“Two Solitudes” is a term that has turned into a significant part of the vernacular of many Canadians. It is used to describe the relationship between the anglophones and francophones in Quebec and the rest of Canada. The metaphor became more popular, though, through MacLennan's seminal work titled Two Solitudes, about an intercultural family trying to maneuver themselves in and around the cultural undertow of Quebec during the 20th century. In Quebec's reality the historical term “two solitudes” has still been used today, and one can blame it on the exclusiveness of francophones and anglophones plus the way Quebec is still divided up in a “two solitude” fashion. Thus, in a fashion that transcends the symbolic impression of characterization—of seeing the 1945 Canada in Athanase Tallard, and viewing the new Canada through Paul Tallard—the novel alone epitomizes Canada.
Two Solitudes is an allegory for French and English Canada dating from 1917 to 1939—World War I and the beginning of World War II. MacLennan divided his novel into 4 significant parts. It is happening mostly during World War I, and a group of prototype characters relay the plot, being depictions of French Canadians, working-class businessmen, or Catholics during the set time period. The plot of this novel hones in on the day-to-day life of a fictional character named Paul Tallard, who battles with himself between the differences of his dual identities, English and French Canadian. Those struggles are what some Canadians face today. On top of that, MacLennan separates each chapter by a timeline, in chronicle form to highlight the truthfulness of Canada and its people's history in dichotomy especially.

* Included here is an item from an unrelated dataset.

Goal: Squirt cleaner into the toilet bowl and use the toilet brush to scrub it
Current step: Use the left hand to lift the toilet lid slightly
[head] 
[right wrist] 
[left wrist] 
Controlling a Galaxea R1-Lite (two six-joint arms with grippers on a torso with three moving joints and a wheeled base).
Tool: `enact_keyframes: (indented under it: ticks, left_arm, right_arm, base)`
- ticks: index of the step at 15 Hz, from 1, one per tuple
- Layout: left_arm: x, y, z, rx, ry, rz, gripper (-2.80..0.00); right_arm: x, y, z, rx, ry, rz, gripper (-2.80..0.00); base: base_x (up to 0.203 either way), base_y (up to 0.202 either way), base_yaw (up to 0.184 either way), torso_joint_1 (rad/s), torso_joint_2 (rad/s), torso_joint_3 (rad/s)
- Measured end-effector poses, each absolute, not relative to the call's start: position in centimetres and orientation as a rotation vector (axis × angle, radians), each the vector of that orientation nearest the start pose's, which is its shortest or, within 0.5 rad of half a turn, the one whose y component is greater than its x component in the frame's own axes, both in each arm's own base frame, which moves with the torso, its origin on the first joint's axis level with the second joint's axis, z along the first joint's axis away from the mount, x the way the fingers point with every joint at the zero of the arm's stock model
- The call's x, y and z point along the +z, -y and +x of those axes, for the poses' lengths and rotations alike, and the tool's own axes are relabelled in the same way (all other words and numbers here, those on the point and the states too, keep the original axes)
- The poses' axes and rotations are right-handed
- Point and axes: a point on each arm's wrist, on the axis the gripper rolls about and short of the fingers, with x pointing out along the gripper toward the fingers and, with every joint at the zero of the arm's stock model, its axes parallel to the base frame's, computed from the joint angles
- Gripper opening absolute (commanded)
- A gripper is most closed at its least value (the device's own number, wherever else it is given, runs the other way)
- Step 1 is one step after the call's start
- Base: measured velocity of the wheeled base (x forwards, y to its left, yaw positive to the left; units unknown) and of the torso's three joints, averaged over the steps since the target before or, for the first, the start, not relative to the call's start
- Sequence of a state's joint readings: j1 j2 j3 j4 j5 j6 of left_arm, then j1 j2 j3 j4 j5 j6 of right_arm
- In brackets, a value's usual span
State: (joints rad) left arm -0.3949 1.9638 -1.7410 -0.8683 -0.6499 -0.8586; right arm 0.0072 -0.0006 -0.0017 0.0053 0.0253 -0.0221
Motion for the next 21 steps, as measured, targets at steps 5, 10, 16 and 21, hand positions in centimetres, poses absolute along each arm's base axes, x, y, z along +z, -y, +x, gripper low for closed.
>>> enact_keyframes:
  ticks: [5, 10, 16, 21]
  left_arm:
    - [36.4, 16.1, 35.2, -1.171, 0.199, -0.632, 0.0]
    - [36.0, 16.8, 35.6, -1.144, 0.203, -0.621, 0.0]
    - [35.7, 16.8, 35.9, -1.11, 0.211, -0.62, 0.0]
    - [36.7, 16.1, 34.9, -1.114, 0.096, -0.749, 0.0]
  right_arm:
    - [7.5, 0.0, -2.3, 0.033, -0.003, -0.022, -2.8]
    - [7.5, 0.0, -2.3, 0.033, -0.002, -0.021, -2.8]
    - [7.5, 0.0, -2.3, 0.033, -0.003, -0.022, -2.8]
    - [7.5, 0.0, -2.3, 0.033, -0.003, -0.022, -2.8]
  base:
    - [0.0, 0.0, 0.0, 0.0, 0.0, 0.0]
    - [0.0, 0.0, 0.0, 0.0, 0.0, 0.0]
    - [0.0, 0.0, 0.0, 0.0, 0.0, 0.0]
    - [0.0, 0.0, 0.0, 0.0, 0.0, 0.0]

The Canadian French-English dichotomy (or two solitudes) is represented in microcosm in the city of Montreal where, like Quebec is amongst the English provinces in Canada, the English
and French communities live side by side, each having their own sort of section that is separated by Bleury Street—the frontier: “Two old races and religions meet here and live their separate legends side by side. If this sprawling half continent has a heart, here it is. Its pulse throbs out along the rivers and railroads; slow, reluctant and rarely simple, a double beat, a self-moved reciprocation.1”
It is understood that half of the book is said during the First World War which was when the division between French Canada and the rest of Canada begun. This really broke out with the conscription crisis when English Canada thought that it was absolutely right that everyone in Canada should be rounded up to join in the war without choice, and folks in Quebec thought that this was basically an English war in which they did not want any parts of. The Tallard family, at the heart of two solitudes, is right at the centre of this conscription crisis because the father, Athanase is a Quebec based MP who tries to bridge the golf between English and French Canada in parliament. And his son,...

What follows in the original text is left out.